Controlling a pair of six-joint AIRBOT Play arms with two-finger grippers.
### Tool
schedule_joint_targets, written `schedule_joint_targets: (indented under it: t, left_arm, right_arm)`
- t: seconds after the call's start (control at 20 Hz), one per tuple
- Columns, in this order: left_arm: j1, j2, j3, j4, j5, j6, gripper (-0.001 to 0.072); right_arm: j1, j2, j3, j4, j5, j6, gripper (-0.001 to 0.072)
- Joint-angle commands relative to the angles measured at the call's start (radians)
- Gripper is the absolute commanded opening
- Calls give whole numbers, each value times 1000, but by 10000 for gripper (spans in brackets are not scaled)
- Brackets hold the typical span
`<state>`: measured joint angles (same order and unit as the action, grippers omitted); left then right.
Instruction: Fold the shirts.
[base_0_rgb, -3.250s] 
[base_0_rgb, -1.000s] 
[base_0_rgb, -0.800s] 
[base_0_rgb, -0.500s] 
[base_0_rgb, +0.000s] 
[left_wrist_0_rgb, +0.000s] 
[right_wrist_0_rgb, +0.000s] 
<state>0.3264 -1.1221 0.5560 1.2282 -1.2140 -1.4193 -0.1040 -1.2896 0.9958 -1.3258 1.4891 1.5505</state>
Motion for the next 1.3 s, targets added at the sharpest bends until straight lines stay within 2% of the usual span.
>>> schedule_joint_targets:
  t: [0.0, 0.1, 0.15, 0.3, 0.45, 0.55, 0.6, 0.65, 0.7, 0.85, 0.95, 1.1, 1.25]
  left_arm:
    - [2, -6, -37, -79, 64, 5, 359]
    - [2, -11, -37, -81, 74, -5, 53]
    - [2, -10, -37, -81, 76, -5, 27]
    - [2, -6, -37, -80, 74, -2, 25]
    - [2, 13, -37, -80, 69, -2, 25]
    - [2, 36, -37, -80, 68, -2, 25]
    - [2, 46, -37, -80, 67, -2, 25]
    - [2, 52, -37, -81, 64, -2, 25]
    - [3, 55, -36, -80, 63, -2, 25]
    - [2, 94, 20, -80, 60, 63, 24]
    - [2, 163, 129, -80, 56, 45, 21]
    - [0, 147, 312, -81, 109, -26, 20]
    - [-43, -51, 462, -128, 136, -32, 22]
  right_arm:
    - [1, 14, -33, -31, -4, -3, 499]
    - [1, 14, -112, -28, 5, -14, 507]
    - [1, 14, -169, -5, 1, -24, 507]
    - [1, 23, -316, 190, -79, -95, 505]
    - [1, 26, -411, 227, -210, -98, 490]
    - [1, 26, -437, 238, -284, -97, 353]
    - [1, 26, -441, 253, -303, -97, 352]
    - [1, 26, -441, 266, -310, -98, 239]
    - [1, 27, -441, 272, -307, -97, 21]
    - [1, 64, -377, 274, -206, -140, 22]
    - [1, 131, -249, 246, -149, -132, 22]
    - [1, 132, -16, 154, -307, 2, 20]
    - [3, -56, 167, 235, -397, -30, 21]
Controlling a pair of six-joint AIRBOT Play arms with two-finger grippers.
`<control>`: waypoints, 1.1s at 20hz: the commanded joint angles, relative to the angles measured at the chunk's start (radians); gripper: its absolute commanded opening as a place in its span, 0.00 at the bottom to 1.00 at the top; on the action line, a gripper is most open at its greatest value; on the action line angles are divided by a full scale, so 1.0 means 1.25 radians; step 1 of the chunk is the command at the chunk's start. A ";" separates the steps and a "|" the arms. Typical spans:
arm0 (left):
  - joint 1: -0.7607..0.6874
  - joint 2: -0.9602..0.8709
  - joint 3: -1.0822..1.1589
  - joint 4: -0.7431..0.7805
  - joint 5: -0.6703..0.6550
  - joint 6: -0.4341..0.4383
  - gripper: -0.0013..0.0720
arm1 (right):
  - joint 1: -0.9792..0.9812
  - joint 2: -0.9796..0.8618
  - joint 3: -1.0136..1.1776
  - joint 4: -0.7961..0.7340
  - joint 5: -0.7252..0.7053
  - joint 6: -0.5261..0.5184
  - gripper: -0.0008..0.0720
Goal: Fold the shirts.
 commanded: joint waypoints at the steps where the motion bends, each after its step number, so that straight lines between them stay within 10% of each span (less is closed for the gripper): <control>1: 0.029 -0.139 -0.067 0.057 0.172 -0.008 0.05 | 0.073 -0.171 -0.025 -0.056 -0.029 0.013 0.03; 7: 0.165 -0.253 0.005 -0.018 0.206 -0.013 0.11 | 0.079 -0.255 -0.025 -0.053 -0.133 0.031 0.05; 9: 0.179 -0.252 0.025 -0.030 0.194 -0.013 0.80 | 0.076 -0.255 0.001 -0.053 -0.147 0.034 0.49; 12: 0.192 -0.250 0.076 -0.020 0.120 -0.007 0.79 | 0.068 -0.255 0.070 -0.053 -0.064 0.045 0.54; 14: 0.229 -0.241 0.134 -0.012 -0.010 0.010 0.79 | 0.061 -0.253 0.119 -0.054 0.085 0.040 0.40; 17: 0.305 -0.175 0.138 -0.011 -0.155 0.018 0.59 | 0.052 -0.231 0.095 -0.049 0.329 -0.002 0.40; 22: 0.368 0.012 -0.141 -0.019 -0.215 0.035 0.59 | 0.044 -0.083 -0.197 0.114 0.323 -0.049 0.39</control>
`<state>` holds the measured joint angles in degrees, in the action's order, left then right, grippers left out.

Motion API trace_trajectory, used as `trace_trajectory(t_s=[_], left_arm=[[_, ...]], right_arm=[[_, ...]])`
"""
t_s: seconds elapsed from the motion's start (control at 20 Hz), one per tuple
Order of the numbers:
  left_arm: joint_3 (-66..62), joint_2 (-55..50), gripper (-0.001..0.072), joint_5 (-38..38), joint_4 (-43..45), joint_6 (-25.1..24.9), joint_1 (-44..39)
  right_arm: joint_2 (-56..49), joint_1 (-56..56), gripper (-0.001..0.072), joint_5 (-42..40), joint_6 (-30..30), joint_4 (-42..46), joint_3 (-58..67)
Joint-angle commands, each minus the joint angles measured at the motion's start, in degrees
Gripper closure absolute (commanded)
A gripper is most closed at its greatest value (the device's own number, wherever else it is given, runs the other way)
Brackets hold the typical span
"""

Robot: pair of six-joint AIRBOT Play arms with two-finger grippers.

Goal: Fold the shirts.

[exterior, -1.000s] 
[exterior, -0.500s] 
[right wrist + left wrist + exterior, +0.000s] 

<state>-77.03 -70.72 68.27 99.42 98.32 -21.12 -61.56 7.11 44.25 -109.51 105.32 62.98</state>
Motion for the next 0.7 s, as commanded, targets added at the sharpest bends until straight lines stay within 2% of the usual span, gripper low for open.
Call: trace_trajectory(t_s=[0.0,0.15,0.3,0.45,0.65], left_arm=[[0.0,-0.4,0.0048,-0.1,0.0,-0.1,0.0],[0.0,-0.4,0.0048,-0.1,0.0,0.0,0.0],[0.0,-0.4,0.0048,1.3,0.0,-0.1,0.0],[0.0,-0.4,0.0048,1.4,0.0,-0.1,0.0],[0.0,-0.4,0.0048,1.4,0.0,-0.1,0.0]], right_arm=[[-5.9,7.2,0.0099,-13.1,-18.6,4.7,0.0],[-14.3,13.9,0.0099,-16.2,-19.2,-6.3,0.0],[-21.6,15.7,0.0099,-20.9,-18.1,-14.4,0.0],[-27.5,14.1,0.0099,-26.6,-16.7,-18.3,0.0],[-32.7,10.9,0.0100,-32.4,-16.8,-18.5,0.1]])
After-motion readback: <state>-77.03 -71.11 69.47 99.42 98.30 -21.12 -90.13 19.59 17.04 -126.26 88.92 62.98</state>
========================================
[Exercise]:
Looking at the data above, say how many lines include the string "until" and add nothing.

[Answer to the exercise]:
2